抽象的随着个性化癌症医学的出现，肿瘤突变可以与靶向治疗相结合例如酪氨酸激酶抑制剂（TKI）。然而，即使是最有效的 TKI 也无法根除所有癌细胞。随后，微小残留病（MRD）内的肿瘤再生细胞导致患者复发。 Abl激酶抑制剂针对BCR/ABL癌蛋白在慢性粒细胞白血病（CML）中的应用个性化医疗的典范。 CML 的 TKI 治疗可带来持久的治疗效果；然而， MRD 仍然存在，并最终可能演变成爆炸性危机。尽管其背后的分子机制 TKI 未能根除 CML MRD 尚不清楚，生长因子信号被怀疑取代了 TKI- 禁用癌蛋白生存信号。我们已经确定 c-Fos 和 Dusp1 对于生长因子至关重要- 介导的 TKI 耐药。 Dusp1 和 c-Fos 的遗传和化学抑制使 CML 完美呈现对 TKI 敏感，并治愈 CML 小鼠模型。总体而言，我们发布的初步数据表明 c-Fos 和 Dusp1 的表达水平决定了慢性 CML 疾病期间 TKI 疗效的阈值。扩展这一研究方向，拟议的研究将确定 c-Fos 和 Dusp1 是否是 CML 爆发危机的必要和充分条件，以及 c-Fos 和 Dusp1 水平是否水平确定爆炸危机中对 TKI 的反应。
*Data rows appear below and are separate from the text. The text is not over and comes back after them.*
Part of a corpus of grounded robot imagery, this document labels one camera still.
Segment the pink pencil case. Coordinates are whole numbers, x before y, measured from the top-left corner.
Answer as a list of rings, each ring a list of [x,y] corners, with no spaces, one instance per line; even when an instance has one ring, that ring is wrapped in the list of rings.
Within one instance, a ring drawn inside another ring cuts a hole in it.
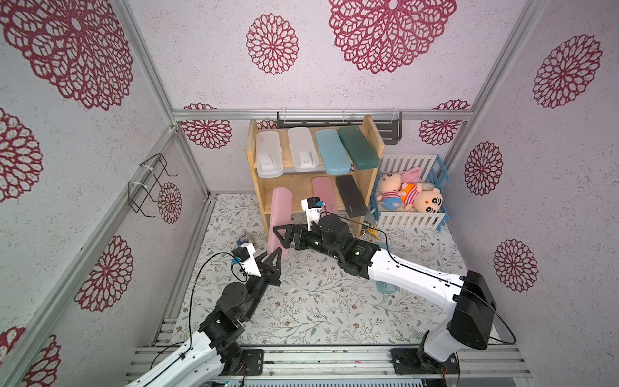
[[[285,187],[277,187],[272,193],[272,211],[269,220],[268,254],[277,248],[282,248],[281,258],[284,261],[288,252],[281,246],[280,240],[273,232],[275,226],[291,224],[293,194]]]
[[[314,197],[324,204],[327,213],[337,214],[338,206],[335,200],[335,190],[330,177],[315,177],[312,180]]]

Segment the black pencil case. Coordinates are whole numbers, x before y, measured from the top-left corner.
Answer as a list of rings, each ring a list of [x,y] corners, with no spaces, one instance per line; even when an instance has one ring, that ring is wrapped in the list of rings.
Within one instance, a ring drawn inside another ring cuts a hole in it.
[[[368,208],[352,175],[338,176],[335,179],[345,210],[350,218],[366,216]]]

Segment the light teal pencil case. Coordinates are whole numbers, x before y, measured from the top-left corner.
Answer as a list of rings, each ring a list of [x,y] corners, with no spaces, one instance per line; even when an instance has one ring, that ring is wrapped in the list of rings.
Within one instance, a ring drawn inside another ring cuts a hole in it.
[[[380,293],[383,293],[385,295],[393,295],[399,290],[396,285],[390,284],[388,282],[376,281],[376,287]]]

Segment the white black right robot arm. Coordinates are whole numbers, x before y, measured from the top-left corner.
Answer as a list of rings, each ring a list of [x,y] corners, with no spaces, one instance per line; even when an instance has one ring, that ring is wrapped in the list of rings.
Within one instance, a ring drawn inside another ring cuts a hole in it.
[[[286,224],[271,230],[284,249],[310,249],[335,258],[345,273],[395,285],[441,307],[447,318],[422,337],[416,353],[415,362],[425,372],[441,369],[460,350],[488,348],[496,303],[480,273],[458,276],[409,262],[387,247],[354,237],[335,214],[309,225]]]

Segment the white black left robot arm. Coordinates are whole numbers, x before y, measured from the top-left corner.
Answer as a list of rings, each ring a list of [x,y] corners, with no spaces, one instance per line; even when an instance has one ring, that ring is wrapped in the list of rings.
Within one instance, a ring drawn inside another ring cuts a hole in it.
[[[237,343],[243,323],[256,312],[266,290],[280,285],[282,250],[256,258],[258,274],[247,282],[232,282],[222,291],[214,310],[175,352],[131,386],[201,386],[223,373],[240,370],[242,349]]]

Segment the frosted white pencil case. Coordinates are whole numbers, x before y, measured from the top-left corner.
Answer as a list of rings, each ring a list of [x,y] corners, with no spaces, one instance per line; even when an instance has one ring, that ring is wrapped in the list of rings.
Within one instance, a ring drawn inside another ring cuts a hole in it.
[[[282,148],[278,132],[266,131],[256,135],[256,170],[259,177],[276,178],[284,172]]]
[[[314,140],[308,127],[294,127],[288,130],[289,148],[296,172],[311,172],[319,166]]]

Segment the teal pencil case on top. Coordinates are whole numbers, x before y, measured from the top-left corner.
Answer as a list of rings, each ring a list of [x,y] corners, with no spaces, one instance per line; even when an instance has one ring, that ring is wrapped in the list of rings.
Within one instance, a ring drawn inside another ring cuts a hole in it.
[[[327,174],[342,176],[351,172],[348,152],[335,129],[322,129],[315,133],[317,145]]]

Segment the dark green pencil case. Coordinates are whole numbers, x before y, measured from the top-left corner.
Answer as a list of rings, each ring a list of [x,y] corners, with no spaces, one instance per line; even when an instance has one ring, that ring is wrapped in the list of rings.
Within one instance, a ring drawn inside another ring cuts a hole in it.
[[[358,170],[375,169],[380,158],[359,127],[340,127],[339,138]]]

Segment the pink plush doll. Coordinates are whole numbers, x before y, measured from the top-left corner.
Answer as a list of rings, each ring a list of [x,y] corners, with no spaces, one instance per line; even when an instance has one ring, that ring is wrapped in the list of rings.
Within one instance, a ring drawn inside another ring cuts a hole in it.
[[[396,211],[403,206],[402,178],[399,173],[382,174],[379,179],[377,201],[387,211]]]

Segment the orange shirt plush doll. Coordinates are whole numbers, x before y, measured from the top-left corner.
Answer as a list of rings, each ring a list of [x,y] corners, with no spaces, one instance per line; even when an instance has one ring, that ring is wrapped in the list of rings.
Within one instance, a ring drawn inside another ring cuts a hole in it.
[[[403,204],[406,211],[421,213],[438,213],[443,205],[440,189],[432,183],[422,180],[419,167],[401,173]]]

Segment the blue white toy crib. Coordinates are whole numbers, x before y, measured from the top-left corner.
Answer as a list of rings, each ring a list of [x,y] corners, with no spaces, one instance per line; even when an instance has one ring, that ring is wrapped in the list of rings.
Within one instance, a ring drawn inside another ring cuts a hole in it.
[[[377,226],[442,230],[448,221],[443,197],[448,180],[437,155],[385,155],[370,201]]]

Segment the grey yellow plush keychain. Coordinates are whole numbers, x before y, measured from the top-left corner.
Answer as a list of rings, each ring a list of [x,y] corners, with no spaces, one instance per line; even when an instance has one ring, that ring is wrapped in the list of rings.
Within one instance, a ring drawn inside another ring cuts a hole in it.
[[[251,234],[243,234],[236,240],[236,245],[238,247],[241,247],[246,243],[254,243],[254,237]]]

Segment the yellow keychain by crib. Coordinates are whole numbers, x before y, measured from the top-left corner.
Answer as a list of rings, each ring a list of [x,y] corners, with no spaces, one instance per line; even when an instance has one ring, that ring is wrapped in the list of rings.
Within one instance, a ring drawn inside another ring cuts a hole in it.
[[[379,240],[382,231],[377,227],[376,223],[364,222],[361,235],[369,234],[373,238]]]

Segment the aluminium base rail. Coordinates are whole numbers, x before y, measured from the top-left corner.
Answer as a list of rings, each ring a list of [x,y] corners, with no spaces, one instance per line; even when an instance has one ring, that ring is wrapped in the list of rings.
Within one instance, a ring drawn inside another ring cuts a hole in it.
[[[417,347],[409,346],[244,346],[241,365],[221,381],[436,379],[447,383],[466,378],[531,378],[514,345],[492,345],[485,351],[462,350],[442,366],[423,370],[414,364]]]

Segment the dark metal wall shelf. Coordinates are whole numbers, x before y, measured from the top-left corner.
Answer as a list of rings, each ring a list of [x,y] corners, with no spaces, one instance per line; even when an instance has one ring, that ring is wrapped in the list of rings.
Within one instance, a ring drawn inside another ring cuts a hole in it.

接下来，我们假设 Fos 和 Dusp1 信号收敛于致癌激活增强剂。我们建议 Fos-Jun AP-1 复合物促进致癌活性增强子，而在没有 c-Fos 和 Dusp1 信号的情况下，Jun-JunD AP-1 复合物占主导地位，但确实不支持肿瘤维持。具体来说，我们将在分子上将 c-Fos-Jun AP-1 和 Dusp1 活性与全局增强子染色质动力学。此外，我们将利用染色质嵌入的目标基因报告基因等位基因，以在原代细胞中的单细胞水平上提供功能相关下游基因的详细分析慢性粒细胞白血病细胞。拟议的工作预计将描述 c-Fos 和 Dusp1 在 CML 急变危机中的必要性 TKI 敏感性，以及提供对爆炸危机和潜在机制的深入分子洞察细胞因子介导的 TKI 耐药。我们希望这些信息不仅能为 CML 提供信息，急变，还包括酪氨酸激酶癌蛋白驱动的、TKI 无法治愈的广泛肿瘤。